Install dependencies
pip install llama-index-tools-mcp llama-index-llms-openaiReplace the token
[YOUR_TOKEN_HERE] with your Vinkius tokenRun the agent
agent.py and run: python agent.pyExplore tools
Why Use LlamaIndex with the Fidelizador MCP Server
LlamaIndex provides unique advantages when paired with Fidelizador through the Model Context Protocol.
Data-first architecture: LlamaIndex agents combine Fidelizador tool responses with indexed documents for comprehensive, grounded answers
Query pipeline framework lets you chain Fidelizador tool calls with transformations, filters, and re-rankers in a typed pipeline
Multi-source reasoning: agents can query Fidelizador, a vector store, and a SQL database in a single turn and synthesize results
Observability integrations show exactly what Fidelizador tools were called, what data was returned, and how it influenced the final answer
Fidelizador + LlamaIndex Use Cases
Practical scenarios where LlamaIndex combined with the Fidelizador MCP Server delivers measurable value.
Hybrid search: combine Fidelizador real-time data with embedded document indexes for answers that are both current and comprehensive
Data enrichment: query Fidelizador to augment indexed data with live information before generating user-facing responses
Knowledge base agents: build agents that maintain and update knowledge bases by periodically querying Fidelizador for fresh data
Analytical workflows: chain Fidelizador queries with LlamaIndex's data connectors to build multi-source analytical reports
Example Prompts for Fidelizador in LlamaIndex
Ready-to-use prompts you can give your LlamaIndex agent to start working with Fidelizador immediately.

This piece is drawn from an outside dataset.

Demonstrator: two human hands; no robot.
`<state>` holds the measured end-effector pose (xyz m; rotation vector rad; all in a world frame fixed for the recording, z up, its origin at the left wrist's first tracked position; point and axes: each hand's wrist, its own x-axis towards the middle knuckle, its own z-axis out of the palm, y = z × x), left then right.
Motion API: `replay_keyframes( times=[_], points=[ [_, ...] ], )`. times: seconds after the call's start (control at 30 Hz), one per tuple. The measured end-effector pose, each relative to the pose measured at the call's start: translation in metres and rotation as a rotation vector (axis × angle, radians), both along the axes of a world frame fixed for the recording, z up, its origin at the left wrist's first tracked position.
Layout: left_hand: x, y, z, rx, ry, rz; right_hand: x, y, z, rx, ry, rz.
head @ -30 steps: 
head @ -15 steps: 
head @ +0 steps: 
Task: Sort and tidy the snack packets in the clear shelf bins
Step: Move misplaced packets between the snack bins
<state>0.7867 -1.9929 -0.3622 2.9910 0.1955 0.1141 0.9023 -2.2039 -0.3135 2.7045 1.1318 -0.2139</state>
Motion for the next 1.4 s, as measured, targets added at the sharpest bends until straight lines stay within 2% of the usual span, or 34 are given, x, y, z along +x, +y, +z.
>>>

"List all my email campaigns in Fidelizador."
"Create a new contact 'John Doe' (john@example.com) in Fidelizador."
"Show me the details for campaign ID '101'."
Troubleshooting Fidelizador MCP Server with LlamaIndex
Common issues when connecting Fidelizador to LlamaIndex through the Vinkius, and how to resolve them.
BasicMCPClient not found
pip install llama-index-tools-mcpFidelizador + LlamaIndex FAQ
Common questions about integrating Fidelizador MCP Server with LlamaIndex.